Une longue complicité

De l’amitié suivie entre Édouard Glissant et le Québec.

Goyave, 11 novembre 2018. Il pleut presque sans arrêt. Une pluie fine mais abondante. Les ondées se succèdent à un rythme régulier, d’heure en heure, sans discontinuer. Une Guadeloupe de l’ombre, sans soleil. Comme je ne l’avais encore jamais connue auparavant. Novembre. Nos rencontres pour le prix Carbet avaient généralement lieu en décembre. Nous avions l’habitude d’y subir quelques ondées, sans trop d’importance. Aujourd’hui, nous pataugeons dans un sol spongieux et humide: difficile de passer outre. Nous attendons les résultats de la course des voiliers, cette fameuse Route du rhum dont les dates coïncident avec notre séjour. François Gabart, le favori, semble avoir des difficultés techniques et perd du terrain. Sylvie Glissant, directrice de l’Institut du Tout-Monde et responsable de l’organisation de notre jury, sera sûrement déçue, car elle sait Gabart assez proche de la pensée de Glissant.

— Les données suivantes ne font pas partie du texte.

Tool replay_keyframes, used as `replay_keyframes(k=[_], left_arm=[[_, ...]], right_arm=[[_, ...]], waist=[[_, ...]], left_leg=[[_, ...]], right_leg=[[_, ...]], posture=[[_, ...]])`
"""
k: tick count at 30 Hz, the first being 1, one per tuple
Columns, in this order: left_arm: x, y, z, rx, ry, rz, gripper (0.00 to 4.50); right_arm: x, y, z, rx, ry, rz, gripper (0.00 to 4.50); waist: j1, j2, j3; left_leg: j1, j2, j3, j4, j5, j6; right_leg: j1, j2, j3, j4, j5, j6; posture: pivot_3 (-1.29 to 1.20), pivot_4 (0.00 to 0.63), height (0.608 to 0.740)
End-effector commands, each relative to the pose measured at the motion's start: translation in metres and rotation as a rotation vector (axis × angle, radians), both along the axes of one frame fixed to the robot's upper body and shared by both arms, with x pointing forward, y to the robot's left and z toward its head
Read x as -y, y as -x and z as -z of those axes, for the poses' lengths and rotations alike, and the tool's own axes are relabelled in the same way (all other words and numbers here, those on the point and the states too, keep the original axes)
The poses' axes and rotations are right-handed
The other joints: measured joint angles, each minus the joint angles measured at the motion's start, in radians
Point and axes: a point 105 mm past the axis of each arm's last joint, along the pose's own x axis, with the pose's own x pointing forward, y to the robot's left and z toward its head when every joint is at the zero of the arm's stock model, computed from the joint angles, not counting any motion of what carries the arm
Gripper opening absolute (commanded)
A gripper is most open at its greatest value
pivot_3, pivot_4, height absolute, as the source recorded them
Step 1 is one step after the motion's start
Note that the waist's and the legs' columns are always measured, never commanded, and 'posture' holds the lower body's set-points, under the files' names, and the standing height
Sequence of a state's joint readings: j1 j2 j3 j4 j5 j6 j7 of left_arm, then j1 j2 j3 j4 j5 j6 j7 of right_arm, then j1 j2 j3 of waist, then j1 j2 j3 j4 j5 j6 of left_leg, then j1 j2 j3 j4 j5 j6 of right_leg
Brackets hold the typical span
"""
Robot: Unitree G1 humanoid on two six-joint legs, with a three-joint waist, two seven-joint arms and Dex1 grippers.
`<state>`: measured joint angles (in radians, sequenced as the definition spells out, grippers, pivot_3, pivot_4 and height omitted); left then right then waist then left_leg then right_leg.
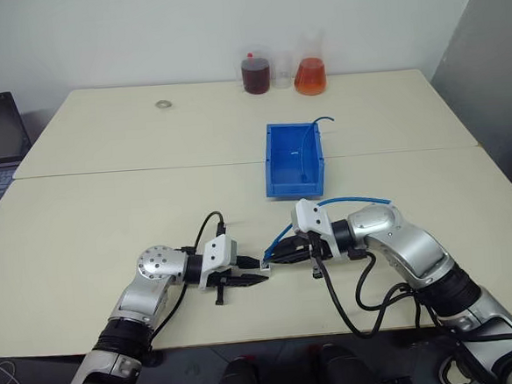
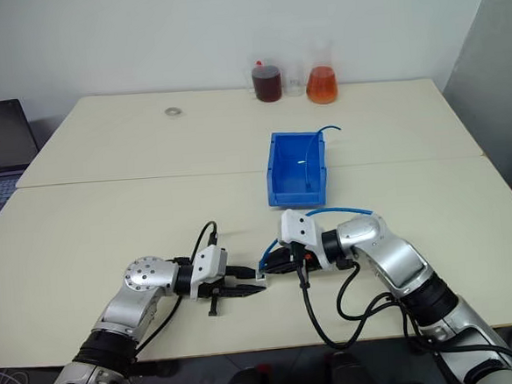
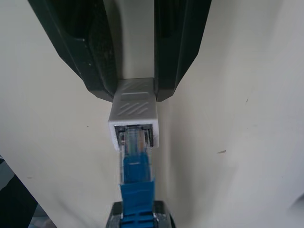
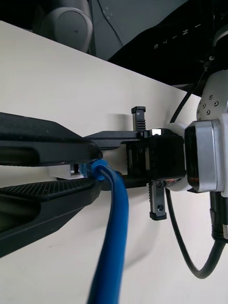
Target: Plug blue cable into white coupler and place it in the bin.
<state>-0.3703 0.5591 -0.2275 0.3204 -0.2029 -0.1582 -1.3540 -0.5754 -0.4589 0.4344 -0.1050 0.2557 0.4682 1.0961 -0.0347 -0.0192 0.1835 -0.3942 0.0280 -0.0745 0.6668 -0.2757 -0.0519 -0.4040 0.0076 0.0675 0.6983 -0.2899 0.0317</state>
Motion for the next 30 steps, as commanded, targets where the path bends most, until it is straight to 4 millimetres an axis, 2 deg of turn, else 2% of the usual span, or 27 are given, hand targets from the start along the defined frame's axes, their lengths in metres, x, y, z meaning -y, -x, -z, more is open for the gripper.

Le thème retenu pour nos rencontres cette année est «La traversée: solitaire et solidaire»: une soirée spéciale est prévue sur ce sujet. Le prix Carbet de la Caraïbe et du Tout-Monde, créé en 1989 par Édouard Glissant et par les rédacteurs de la revue Carbet, récompense chaque année une œuvre ouverte aux imaginaires et aux identités en résonance.

Le premier écrivain à recevoir le prix fut Patrick Chamoiseau pour Chronique des sept misères.

Pour ma part, j’ai été recrutée en 1991 à Montréal par des membres du comité de rédaction de la revue Carbet, nouvellement créée. Je fais partie de ce jury depuis cette date, ce qui m’a donné le privilège de rencontrer Glissant régulièrement. Comme président du jury, il animait nos débats avec une ferveur dont l’inquiétude n’était pas absente. Car chaque année la même question revenait: y aurait-il un livre apte à représenter cette «poétique de la relation» chère à l’auteur du Discours antillais? Poétique qui repose sur la reconnaissance d’un lieu et d’une culture ouverts sur la totalité-monde, cette pensée archipélique qu’il n’a cessé de développer. Rejetant tout exotisme à relent folklorique, Glissait cherchait dans les textes avant tout une écriture, c’est-à-dire une poétique arrimée aux singularités du Divers.